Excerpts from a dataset

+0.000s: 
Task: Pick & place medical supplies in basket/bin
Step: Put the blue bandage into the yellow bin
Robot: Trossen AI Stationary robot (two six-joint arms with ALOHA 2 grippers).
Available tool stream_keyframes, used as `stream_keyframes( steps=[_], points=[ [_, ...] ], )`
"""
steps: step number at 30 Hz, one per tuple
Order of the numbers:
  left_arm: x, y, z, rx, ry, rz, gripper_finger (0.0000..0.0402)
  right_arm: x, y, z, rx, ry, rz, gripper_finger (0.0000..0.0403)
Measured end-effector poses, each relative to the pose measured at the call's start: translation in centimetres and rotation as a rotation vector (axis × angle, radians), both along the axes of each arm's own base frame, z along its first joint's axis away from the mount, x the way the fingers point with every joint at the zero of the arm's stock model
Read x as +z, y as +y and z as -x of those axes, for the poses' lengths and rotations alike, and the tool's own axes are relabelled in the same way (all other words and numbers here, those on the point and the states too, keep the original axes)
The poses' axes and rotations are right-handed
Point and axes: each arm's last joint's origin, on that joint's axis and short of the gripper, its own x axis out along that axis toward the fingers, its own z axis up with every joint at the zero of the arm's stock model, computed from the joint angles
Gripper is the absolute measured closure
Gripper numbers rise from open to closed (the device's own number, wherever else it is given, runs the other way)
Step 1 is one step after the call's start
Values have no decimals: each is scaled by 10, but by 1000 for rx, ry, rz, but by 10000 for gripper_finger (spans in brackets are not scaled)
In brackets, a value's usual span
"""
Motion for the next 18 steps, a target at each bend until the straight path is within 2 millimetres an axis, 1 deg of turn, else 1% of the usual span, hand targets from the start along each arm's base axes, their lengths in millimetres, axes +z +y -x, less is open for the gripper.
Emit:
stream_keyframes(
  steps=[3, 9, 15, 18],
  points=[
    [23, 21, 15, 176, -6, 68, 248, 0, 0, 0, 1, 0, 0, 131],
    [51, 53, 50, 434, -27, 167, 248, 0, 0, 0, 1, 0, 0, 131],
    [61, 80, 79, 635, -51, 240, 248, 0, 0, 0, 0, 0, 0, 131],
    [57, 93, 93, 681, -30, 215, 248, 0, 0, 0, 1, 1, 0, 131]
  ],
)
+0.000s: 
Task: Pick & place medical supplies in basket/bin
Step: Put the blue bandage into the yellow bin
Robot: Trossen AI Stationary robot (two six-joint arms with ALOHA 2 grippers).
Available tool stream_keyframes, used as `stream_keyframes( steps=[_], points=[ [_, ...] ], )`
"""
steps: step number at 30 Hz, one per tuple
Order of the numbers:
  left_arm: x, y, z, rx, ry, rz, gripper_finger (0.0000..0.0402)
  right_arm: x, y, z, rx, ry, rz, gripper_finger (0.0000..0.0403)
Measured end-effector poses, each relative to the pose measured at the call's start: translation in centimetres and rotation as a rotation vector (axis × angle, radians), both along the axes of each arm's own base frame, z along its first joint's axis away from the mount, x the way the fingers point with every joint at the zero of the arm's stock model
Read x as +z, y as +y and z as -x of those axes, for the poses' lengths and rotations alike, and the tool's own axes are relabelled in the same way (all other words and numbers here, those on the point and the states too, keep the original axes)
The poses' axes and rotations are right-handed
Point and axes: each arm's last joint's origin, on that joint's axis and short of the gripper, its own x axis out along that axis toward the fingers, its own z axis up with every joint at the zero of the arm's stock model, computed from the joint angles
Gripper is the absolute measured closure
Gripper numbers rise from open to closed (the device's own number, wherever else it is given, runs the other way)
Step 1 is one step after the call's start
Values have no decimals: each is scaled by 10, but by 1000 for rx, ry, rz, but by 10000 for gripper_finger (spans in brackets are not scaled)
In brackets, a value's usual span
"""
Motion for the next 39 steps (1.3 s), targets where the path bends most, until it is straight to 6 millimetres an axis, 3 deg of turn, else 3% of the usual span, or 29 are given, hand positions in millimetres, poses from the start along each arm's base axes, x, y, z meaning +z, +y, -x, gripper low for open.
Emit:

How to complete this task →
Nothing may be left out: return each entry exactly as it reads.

Output of the exercise →
+0.000s: 
Task: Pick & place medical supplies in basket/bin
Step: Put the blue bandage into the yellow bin
Robot: Trossen AI Stationary robot (two six-joint arms with ALOHA 2 grippers).
Available tool stream_keyframes, used as `stream_keyframes( steps=[_], points=[ [_, ...] ], )`
"""
steps: step number at 30 Hz, one per tuple
Order of the numbers:
  left_arm: x, y, z, rx, ry, rz, gripper_finger (0.0000..0.0402)
  right_arm: x, y, z, rx, ry, rz, gripper_finger (0.0000..0.0403)
Measured end-effector poses, each relative to the pose measured at the call's start: translation in centimetres and rotation as a rotation vector (axis × angle, radians), both along the axes of each arm's own base frame, z along its first joint's axis away from the mount, x the way the fingers point with every joint at the zero of the arm's stock model
Read x as +z, y as +y and z as -x of those axes, for the poses' lengths and rotations alike, and the tool's own axes are relabelled in the same way (all other words and numbers here, those on the point and the states too, keep the original axes)
The poses' axes and rotations are right-handed
Point and axes: each arm's last joint's origin, on that joint's axis and short of the gripper, its own x axis out along that axis toward the fingers, its own z axis up with every joint at the zero of the arm's stock model, computed from the joint angles
Gripper is the absolute measured closure
Gripper numbers rise from open to closed (the device's own number, wherever else it is given, runs the other way)
Step 1 is one step after the call's start
Values have no decimals: each is scaled by 10, but by 1000 for rx, ry, rz, but by 10000 for gripper_finger (spans in brackets are not scaled)
In brackets, a value's usual span
"""
Motion for the next 18 steps, a target at each bend until the straight path is within 2 millimetres an axis, 1 deg of turn, else 1% of the usual span, hand targets from the start along each arm's base axes, their lengths in millimetres, axes +z +y -x, less is open for the gripper.
Emit:
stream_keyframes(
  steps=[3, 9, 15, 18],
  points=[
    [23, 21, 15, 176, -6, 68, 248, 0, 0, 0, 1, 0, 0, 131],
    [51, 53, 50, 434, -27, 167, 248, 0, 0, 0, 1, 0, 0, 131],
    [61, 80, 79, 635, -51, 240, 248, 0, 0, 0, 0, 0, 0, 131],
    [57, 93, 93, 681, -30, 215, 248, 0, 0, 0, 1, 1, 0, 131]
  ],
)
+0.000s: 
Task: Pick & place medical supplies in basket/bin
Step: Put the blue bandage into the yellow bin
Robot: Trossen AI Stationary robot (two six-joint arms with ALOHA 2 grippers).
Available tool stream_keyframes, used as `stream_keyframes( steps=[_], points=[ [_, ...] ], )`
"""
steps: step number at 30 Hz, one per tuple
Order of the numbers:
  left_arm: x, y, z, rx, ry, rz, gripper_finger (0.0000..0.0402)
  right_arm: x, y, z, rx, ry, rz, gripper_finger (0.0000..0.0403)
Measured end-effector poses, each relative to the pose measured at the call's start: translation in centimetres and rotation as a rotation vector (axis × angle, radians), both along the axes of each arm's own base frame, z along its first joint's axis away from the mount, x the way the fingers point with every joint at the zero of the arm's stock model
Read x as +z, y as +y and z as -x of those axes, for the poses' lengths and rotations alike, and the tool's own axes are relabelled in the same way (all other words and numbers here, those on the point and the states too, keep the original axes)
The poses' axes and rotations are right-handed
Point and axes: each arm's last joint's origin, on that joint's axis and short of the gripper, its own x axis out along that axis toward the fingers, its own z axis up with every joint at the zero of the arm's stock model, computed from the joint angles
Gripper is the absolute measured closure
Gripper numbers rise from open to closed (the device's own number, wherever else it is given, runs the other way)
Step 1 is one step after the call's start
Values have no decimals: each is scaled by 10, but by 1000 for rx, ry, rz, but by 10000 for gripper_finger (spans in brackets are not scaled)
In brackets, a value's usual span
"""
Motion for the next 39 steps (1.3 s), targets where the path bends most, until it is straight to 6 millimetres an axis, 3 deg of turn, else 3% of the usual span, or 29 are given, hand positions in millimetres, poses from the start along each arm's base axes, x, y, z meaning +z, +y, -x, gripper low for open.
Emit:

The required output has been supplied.